- **What is expected**
Look through the listing below for lines containing the word "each". State only their number.
══ Source material
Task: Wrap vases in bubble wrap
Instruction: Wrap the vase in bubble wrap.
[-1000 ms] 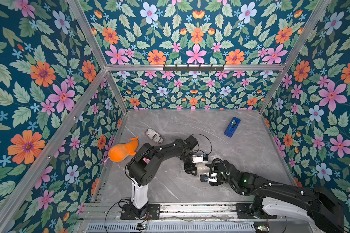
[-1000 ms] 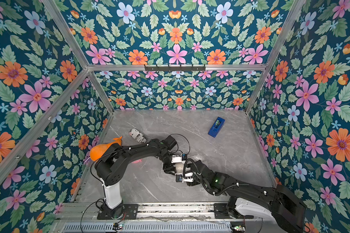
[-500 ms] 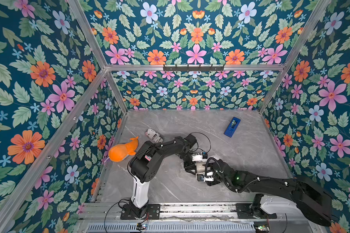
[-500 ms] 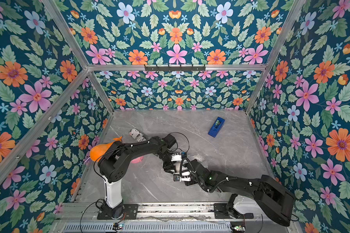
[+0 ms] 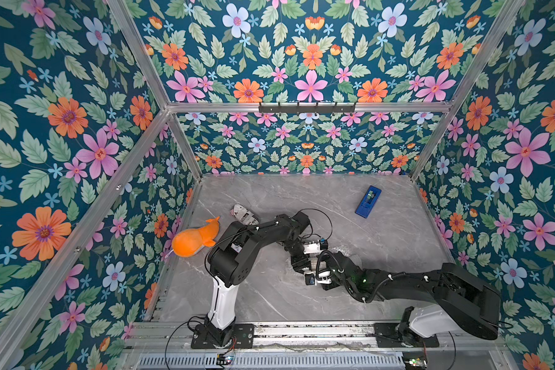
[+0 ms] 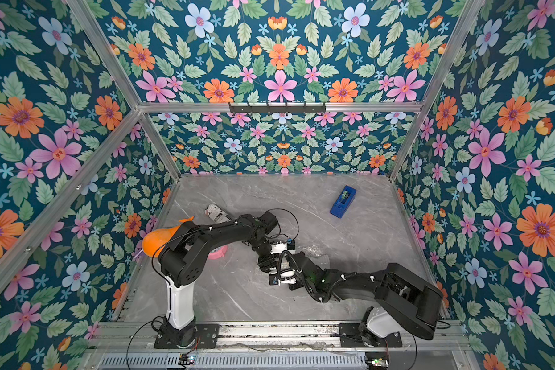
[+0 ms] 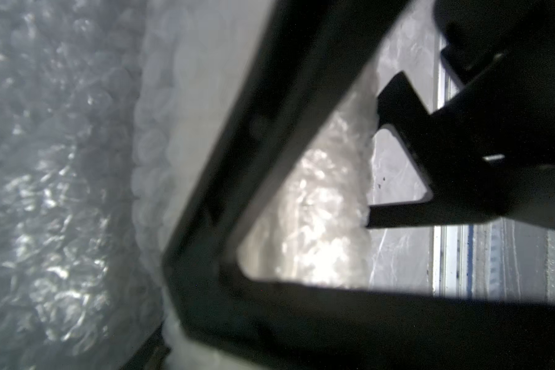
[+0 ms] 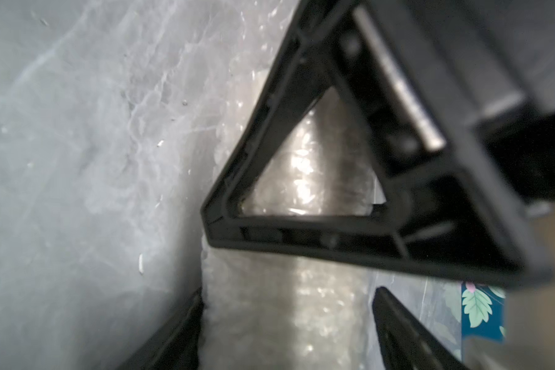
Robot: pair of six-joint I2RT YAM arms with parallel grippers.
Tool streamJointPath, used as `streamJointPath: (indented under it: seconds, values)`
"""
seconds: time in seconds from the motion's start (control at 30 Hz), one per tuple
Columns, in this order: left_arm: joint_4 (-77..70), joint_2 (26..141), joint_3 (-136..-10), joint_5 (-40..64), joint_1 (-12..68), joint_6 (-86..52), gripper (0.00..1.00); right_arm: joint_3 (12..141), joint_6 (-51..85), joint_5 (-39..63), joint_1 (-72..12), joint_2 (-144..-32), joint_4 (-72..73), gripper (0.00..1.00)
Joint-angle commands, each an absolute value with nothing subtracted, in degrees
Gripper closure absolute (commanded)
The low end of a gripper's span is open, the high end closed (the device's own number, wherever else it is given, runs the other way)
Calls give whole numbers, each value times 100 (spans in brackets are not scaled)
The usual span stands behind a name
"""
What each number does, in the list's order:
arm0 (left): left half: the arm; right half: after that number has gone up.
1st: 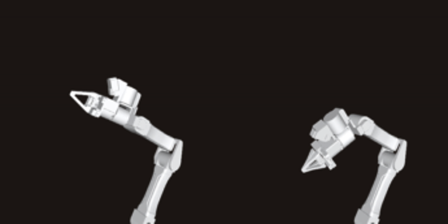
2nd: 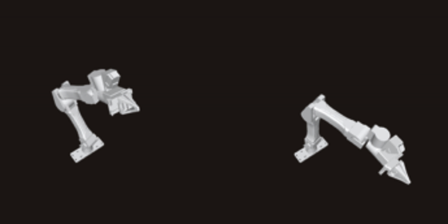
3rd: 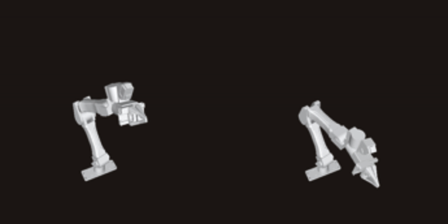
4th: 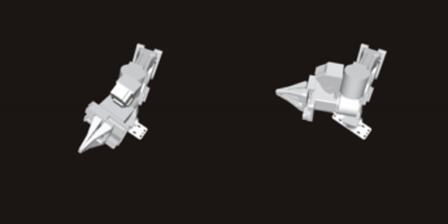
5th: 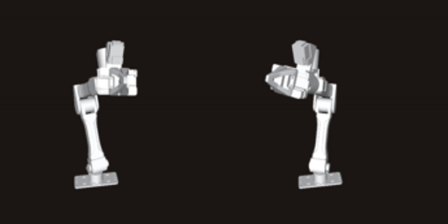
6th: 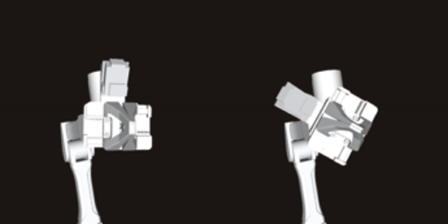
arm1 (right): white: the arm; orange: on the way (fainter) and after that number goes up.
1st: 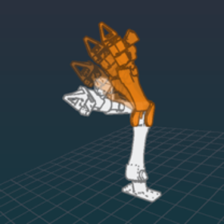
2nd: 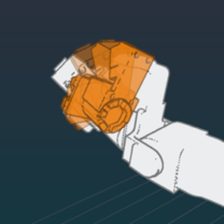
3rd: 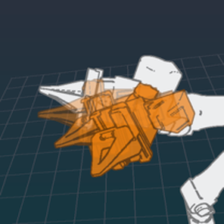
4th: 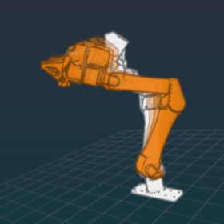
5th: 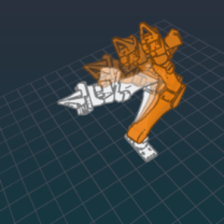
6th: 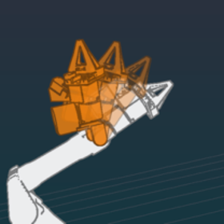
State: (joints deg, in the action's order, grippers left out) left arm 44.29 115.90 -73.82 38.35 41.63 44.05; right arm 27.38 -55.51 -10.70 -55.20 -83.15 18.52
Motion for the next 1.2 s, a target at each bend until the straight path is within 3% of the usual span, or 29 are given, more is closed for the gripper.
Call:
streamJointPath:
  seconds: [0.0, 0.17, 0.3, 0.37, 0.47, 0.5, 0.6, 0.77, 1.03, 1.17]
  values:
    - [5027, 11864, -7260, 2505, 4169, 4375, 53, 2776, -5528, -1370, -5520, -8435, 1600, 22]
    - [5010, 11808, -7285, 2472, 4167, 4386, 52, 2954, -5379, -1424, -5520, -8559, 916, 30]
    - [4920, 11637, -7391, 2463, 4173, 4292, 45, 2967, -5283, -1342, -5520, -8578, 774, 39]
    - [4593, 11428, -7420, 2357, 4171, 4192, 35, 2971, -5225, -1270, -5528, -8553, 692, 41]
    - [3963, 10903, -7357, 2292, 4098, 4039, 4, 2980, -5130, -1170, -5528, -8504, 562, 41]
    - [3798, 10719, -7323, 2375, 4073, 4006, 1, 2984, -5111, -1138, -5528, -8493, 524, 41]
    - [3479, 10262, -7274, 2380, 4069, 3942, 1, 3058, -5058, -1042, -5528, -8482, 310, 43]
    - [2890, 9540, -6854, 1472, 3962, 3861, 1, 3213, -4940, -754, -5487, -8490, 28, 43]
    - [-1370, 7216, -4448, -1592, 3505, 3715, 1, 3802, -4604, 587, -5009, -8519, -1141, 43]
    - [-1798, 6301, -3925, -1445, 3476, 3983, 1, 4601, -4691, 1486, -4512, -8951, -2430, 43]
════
- **Answer section**
4